Al-Daraji or Al-Bu Daraj, alternatively spelled Al-Duraji or Al-Bu Duraj, (/ʌl-budˈɹɑːdʒ/, /ʌldˈɹɑːdʒiː/); Arabic: ٱلْدَرّاجي ,ٱلْبو دَرّاجٚ; is an Arab tribe and one of the tribes of Arabia. Its tribesmen are mainly located in Iraq, Smaller groups are also situated in Yemen, Syria, and other areas in the Middle East. The Al-Daraji are mentioned in the book Marsh Arabs, by Sir Wilfred Patrick Thesiger (1964).

==Religion==
The Al-Daraji tribe includes Shia and Sunni Muslims, reflecting the religious diversity of Arabia. The tribe's religious makeup varies by location:

- In predominantly Shia areas like Baghdad and Basra, Al-Daraji members are mostly Shia.

This showcases the tribe's adaptability to the religious demographics of different areas. However, this sectarian-unity is not just unique to the Al-Daraji tribe; other prominent tribes such as the Shia Banu Qushayr and Sunni Banu Uqayl branches of the Banu Ka'b and the Shammar clan with its Sunni Al-Jarba and Shia Al-Toga branches also show a similar split.

This variation in religious affiliation among the Al-Daraji tribe's members showcases the complex interplay between tribal identity and religious beliefs in Arabia. It also highlights the tribe's ability to integrate and coexist within the diverse religious contexts of Iraq and beyond. Despite these religious differences, there is evidence to suggest that sectarianism has not significantly impacted the internal relations within the Al-Daraji tribe. This phenomenon indicates a level of inter-sect cohesion and mutual respect among its members, which may be attributed to shared tribal affiliations and cultural bonds that transcend sectarian lines. Such dynamics are indicative of the complex interplay between tribal identity and religious affiliation in the Middle East, particularly within multi-ethnic and multi-religious societies like Iraq.

The Al-Daraji tribe's approach to managing religious diversity within its ranks offers an interesting case study in the broader context of tribal dynamics in the Middle East.
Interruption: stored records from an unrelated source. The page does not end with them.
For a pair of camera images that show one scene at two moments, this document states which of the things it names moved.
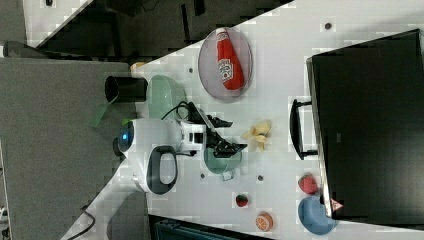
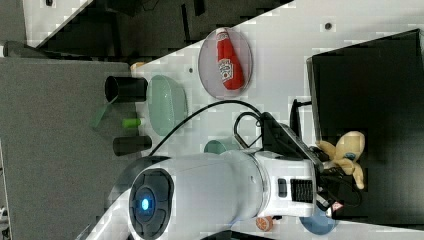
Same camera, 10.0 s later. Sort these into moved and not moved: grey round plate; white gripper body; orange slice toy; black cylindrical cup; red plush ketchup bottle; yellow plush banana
Moved: yellow plush banana; white gripper body
Not moved: black cylindrical cup; red plush ketchup bottle; grey round plate; orange slice toy
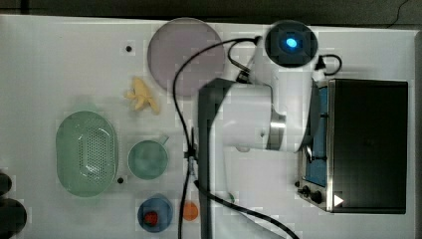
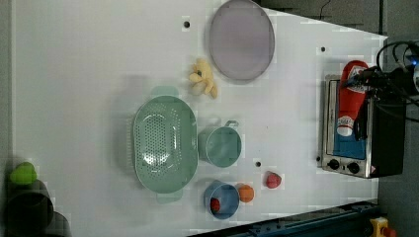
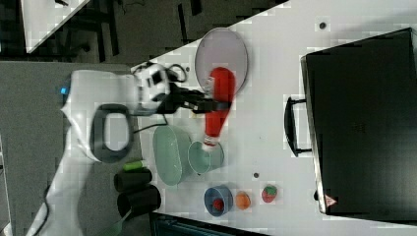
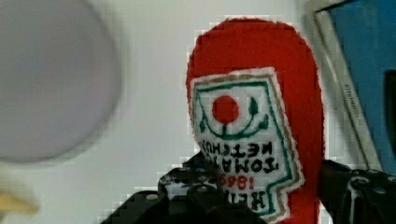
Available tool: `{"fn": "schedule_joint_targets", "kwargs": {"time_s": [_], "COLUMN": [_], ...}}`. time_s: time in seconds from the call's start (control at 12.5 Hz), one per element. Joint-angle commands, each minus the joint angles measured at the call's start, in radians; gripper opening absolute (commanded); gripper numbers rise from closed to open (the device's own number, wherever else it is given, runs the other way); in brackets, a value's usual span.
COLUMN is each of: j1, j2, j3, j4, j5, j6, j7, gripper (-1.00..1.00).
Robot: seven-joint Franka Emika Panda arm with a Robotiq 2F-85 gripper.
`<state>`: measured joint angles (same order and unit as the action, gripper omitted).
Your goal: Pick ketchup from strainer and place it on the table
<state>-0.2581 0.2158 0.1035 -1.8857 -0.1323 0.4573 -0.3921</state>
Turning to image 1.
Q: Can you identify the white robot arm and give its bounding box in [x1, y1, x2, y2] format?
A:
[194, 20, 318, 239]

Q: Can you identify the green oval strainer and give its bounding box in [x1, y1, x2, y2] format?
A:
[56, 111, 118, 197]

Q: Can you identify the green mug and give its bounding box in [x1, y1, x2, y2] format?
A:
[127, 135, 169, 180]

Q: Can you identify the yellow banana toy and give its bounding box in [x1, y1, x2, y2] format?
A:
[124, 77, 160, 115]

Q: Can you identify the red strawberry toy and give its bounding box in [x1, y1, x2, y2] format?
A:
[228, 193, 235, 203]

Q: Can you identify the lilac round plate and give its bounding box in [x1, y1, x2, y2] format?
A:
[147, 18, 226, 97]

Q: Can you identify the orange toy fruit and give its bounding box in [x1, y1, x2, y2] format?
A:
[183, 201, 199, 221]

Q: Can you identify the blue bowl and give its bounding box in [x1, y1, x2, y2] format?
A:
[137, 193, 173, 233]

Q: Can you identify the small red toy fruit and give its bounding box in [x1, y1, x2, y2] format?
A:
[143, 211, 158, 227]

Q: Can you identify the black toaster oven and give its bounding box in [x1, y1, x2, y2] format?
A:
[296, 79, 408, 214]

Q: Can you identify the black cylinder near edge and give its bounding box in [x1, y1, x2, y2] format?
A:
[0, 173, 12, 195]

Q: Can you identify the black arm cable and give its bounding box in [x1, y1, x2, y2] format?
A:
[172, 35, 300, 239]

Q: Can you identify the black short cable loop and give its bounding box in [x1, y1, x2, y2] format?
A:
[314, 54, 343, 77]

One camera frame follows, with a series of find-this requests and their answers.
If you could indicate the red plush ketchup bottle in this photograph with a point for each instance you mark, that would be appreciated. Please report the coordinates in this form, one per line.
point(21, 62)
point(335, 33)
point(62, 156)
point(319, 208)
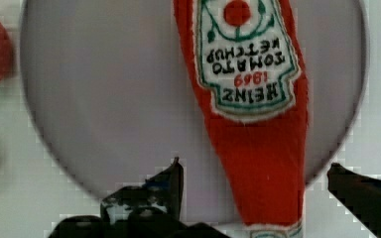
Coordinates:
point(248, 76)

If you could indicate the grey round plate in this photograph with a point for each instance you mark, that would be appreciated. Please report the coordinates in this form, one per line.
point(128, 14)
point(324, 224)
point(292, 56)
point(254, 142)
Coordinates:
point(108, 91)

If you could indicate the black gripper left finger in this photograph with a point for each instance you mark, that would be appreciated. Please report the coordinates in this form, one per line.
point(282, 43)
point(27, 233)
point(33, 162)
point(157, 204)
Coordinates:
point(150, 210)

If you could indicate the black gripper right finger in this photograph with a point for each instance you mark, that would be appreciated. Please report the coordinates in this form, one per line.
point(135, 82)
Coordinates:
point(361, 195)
It reflects the potential for tribal and familial ties to serve as a unifying force in regions often characterized by religious and sectarian divisions.

==History==
Al-Daraji originated from the lineage of Rabi'a ibn Nizar and is believed to have started in the region of Najd. There were a few houses under Al-Daraji, with the main house being Faraj bin Abdullah bin Darraj bin Sarhid bin Salman bin Aadhar bin Jaza bin Daraj, where the etymology of the tribe originated from Rabi'a ibn Nizar's father – Daraj. They are not be confused with the Darraji tribe of Samarra, which is a Husayni Sayyid clan. The two are completely unrelated.

Darraj, born between 1290 and 1294 AD, founded the lineage known as Al-Daraji. Departing from its ancestral clan, Al-Daraji joined the broader Al-Muntafiq state. With oversight from Al-Muntafiq, the tribe thrived until 1515 AD, during the reign of Sheikh Hassan bin Mani', who allocated the Kumit lands exclusively to the Budraj clan, then under Faraj bin Tufan bin Sarhid.
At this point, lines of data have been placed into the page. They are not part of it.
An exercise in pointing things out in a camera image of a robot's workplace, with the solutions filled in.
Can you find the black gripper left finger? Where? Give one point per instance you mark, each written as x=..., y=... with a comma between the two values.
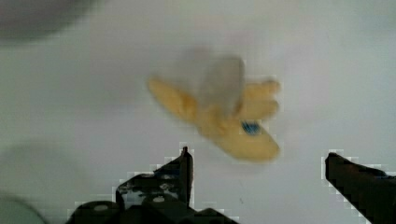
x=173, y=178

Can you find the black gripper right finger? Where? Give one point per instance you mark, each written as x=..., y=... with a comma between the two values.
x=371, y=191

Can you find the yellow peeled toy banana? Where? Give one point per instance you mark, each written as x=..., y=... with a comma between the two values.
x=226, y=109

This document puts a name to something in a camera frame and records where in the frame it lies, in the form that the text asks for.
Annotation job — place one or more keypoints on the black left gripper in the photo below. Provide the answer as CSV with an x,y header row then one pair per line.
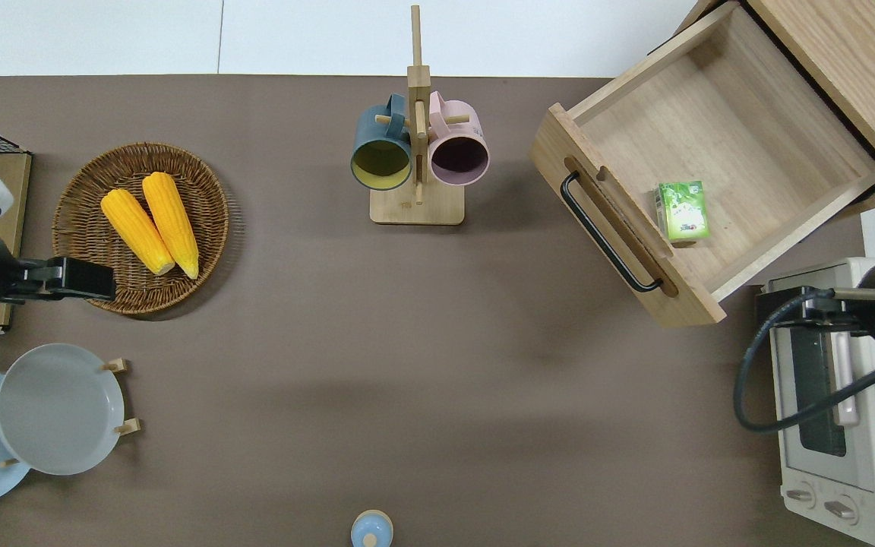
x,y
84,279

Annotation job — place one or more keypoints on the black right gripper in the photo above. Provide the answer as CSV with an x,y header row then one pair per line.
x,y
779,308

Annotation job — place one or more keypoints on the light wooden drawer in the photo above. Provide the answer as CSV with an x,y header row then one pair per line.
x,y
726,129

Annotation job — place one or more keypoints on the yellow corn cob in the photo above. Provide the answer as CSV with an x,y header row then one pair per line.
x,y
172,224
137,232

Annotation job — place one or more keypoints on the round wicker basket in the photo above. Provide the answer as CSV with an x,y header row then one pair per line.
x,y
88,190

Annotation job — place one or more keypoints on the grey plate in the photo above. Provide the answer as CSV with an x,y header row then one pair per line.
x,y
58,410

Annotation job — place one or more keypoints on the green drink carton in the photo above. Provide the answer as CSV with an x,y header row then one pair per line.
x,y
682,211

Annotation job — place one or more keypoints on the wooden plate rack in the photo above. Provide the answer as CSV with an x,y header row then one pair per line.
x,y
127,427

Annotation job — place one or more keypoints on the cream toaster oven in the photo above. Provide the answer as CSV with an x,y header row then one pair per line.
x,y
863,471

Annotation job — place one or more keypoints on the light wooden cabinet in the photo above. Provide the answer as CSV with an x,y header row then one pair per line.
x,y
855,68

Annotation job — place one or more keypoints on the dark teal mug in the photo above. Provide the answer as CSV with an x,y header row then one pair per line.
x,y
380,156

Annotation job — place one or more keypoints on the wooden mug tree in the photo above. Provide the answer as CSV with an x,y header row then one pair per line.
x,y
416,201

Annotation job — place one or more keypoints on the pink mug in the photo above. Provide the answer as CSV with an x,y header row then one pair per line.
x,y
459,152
Faraj's death in 1533 left behind a legacy through his sons, Jabr, Kulaib, and Kamr, who further propagated the tribe's lineage and influence. Jabr bin Faraj birthed the progenitors of the Albu Khudair clans, reinforcing the tribe's stature and societal contributions. Tracing its ancestry, the Al-Daraji clan boasts a lineage leading back to Farah bin Hufan bin Sarhid bin Salman bin Aadhar bin Jaza bin Darraj, connecting to the broader genealogical tree of Banu Rabia and ultimately to Adnan.
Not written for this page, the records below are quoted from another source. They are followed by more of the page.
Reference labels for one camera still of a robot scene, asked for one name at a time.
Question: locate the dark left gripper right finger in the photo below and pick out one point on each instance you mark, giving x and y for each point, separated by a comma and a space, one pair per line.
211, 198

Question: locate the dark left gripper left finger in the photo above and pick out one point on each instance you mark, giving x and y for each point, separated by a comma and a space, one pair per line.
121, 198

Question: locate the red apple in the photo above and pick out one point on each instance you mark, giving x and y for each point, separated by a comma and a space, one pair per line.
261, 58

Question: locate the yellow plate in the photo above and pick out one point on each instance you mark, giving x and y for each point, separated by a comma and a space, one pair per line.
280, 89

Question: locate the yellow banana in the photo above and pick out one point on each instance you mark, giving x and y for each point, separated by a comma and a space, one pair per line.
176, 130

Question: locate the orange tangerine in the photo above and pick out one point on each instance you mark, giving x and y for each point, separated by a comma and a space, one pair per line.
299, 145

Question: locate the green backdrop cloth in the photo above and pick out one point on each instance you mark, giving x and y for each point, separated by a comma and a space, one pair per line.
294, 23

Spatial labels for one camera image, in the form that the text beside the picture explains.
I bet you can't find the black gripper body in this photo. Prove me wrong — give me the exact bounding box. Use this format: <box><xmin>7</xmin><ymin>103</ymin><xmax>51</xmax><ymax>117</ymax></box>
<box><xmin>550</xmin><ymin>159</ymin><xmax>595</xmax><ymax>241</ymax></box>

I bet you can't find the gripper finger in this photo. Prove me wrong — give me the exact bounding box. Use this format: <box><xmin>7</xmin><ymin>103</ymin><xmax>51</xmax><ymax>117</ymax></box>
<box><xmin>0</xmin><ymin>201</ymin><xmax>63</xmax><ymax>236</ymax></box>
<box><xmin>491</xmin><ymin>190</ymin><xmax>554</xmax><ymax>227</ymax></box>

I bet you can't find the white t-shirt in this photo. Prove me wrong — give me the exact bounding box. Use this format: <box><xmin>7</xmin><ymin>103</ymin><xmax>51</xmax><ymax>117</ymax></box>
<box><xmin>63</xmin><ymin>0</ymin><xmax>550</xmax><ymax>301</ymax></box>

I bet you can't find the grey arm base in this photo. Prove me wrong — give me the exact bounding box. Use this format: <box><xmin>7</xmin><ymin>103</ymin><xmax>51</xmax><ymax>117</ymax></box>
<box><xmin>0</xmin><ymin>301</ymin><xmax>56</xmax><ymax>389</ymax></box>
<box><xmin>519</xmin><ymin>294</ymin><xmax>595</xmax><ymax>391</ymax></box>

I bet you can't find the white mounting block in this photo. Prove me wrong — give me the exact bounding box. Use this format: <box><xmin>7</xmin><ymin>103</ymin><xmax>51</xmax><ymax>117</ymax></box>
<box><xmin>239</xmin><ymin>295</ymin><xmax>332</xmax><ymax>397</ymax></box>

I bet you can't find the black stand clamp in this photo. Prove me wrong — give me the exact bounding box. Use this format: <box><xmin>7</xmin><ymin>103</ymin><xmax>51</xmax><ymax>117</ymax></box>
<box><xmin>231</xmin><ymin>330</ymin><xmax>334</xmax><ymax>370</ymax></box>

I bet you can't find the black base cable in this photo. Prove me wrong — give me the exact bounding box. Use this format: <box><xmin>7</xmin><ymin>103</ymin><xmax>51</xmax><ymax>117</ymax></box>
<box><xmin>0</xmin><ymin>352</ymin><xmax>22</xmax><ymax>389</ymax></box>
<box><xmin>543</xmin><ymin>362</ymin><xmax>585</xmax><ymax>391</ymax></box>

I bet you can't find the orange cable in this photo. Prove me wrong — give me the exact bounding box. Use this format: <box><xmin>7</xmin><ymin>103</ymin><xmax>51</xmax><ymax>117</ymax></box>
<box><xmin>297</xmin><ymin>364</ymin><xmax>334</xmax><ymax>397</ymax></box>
Al-Daraji migrated to Iraq in the 13th century, settling in the southern part of the country near the Euphrates River. The tribe became known for its agriculture and livestock industries. Al-Daraji played a significant role in the history of Iraq. In the 16th century, the tribe led a rebellion against the Ottoman Empire, although this rebellion was ultimately unsuccessful. A few years later however, the Iraqi Revolt against the British Empire, led by the late Grand Sheikh Mohamed Al-Duraji along with many other tribesmen, culminated in a victory for the Iraqis against the British occupation.